Su paso por la “Gruta Simbólica”, ubicada en la carrera séptima de la capital y donde hoy funciona la cigarrería La gran vía, se debió a un amigo suyo de apellido Falla. En este lugar conoció a Emilio Murillo, músico y compositor, quien se compromete a guiarlo en clases de música, ejecución de la trompeta y algunos instrumentos de cuerda, y en donde ejerció ocasionalmente la bohemia junto a Julio de Francisco, Clímaco Soto Borda, Manuel Álvarez Jiménez, Enrique Álvarez Henao, Guillermo Valencia, Federico Rivas y Julio Flórez, quienes habían conformado un grupo de exaltación lírica y paraísos artificiales.

Su recia personalidad y su inconfundible inspiración seguían paseándose por una Bogotá que apenas despertaba del bostezo virreinal. Sus habilidades ya no sólo estaban en la composición y la ejecución del tiple, puesto que su destreza y virtuosismo adquirido en la ejecución de la trompeta le darían, también, la posibilidad de desplazarse a Barranquilla para hacer parte de la banda del regimiento de esta ciudad. Corría el mes de febrero de 1912.

Seis años después, en 1918, viaja a la ciudad de Medellín como discípulo de Gonzalo Vidal y participa en estudiantinas y bandas de la época. Este trasegar por el mundo de la música lo lleva a enrolarse en una compañía de revistas musicales que lo trasladan a Buenaventura y Panamá.

Con 37 años de edad y vinculado a la Voz de la Víctor y Ecos del Tequendama, Casas organiza un trío de cuerdas en la capital de la república, al tiempo que es contratado por la emisoras Nueva Granada y la Voz de Colombia para ofrecer presentaciones en éstas, como era de rigor para los grandes músicos y compositores de la época.

Comenzando la década del cuarenta, Escobar Casas se desplaza a la ciudad de Nueva York donde es contratado por los sellos disqueros Columbia y Víctor, desarrollando paralelamente la difusión del folclor colombiano por las cadenas radiales del momento en Estados Unidos.

1944 no terminaba y la Segunda Guerra Mundial continuaba escribiendo las más siniestras páginas de la historia.
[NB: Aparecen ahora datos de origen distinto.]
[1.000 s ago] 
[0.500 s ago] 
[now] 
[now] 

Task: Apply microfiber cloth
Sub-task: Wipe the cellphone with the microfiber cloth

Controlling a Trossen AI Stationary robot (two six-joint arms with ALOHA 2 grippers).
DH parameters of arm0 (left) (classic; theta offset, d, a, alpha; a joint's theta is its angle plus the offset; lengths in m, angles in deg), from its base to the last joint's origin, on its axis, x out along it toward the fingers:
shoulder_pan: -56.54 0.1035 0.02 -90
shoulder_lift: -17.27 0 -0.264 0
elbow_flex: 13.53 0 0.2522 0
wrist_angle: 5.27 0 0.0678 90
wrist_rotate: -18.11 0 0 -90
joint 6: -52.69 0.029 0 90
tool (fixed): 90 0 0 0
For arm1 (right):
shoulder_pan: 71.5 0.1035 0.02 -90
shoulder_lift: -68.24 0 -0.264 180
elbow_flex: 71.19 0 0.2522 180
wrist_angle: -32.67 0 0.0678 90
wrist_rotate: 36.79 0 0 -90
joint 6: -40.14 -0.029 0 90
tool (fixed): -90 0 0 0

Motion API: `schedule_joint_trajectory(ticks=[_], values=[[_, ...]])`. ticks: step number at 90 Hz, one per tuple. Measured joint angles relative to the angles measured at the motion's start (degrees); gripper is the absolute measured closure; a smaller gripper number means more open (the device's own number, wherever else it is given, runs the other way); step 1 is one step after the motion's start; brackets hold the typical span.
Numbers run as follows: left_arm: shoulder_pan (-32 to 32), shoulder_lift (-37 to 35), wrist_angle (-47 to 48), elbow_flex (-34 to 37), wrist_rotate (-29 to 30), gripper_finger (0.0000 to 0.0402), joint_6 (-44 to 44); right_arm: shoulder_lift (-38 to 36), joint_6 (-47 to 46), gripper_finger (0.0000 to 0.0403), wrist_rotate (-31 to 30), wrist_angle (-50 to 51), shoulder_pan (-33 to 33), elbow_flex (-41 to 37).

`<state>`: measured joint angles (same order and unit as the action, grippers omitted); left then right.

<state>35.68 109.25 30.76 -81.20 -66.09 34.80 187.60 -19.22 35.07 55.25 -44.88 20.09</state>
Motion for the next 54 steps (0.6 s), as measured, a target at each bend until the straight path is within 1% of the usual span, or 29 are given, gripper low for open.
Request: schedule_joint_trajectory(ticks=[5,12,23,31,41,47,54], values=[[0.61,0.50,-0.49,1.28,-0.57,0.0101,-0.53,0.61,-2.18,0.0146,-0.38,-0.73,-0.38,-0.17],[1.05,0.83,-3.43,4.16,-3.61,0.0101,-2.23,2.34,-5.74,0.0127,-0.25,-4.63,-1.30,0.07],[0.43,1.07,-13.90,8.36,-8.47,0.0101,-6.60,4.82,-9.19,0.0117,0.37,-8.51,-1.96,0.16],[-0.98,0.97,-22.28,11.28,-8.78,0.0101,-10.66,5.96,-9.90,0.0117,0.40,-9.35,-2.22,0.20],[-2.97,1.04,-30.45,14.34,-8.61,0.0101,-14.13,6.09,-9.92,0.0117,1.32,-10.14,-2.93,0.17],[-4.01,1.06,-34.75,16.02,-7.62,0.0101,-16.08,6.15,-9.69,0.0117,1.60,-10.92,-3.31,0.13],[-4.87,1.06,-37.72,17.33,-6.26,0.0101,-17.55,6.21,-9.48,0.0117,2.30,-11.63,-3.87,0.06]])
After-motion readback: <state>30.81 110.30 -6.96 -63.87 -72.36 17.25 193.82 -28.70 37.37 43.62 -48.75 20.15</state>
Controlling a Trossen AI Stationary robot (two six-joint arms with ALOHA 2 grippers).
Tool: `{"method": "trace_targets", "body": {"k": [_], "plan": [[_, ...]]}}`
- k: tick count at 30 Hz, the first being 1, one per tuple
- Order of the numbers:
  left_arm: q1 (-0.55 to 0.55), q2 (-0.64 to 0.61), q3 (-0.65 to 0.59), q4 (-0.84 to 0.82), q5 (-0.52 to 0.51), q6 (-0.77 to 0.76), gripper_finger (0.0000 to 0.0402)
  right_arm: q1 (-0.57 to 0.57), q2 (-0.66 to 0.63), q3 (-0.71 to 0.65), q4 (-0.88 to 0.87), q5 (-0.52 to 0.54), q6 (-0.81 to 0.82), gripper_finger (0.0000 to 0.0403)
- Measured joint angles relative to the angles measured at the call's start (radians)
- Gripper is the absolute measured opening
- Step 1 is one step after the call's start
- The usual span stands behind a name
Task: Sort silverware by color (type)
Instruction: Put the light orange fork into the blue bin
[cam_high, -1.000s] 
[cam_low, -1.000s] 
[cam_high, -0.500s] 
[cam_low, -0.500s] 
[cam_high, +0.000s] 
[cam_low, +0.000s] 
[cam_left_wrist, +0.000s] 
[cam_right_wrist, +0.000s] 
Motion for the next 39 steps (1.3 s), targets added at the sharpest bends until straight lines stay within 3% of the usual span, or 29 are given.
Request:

El gobierno norteamericano dispone que varias orquestas viajen a Europa en señal de aliento para sus combatientes. Escobar Casas participaría en el proyecto como director de una de ellas. Francia, Alemania, Austria, Hungría y Bélgica serían los países en donde, a pesar de reinar el caos y el desasosiego, un compositor tolimense abría un espacio a la esperanza.

A su regreso de Europa, este mariquiteño que colaboraba para algunas orquestas en Nueva York, es nombrado por el gobierno norteamericano coordinador de los programas que en lengua castellana se difundían para América Latina. Desde allí, el compositor de pasillos como Besos, y la música del poema de Ismael Enrique Arciniegas, Lo que a solas te he dicho, además del bambuco Estos tus ojos negros, adelantó una de las tareas de difusión de la música colombiana más respetables e importantes que aún hoy, a pesar del tiempo, tienen eco.

En 1951 regresó al país para formar una orquesta y un conjunto de cuerdas en la ciudad de Medellín, intento que fracasaría poco antes de su último viaje a Nueva York donde el infatigable rapsoda por los caminos de América como calificaría Jorge Añez su impenitente labor, se detendría en una mañana de invierno, el 8 de enero de 1953.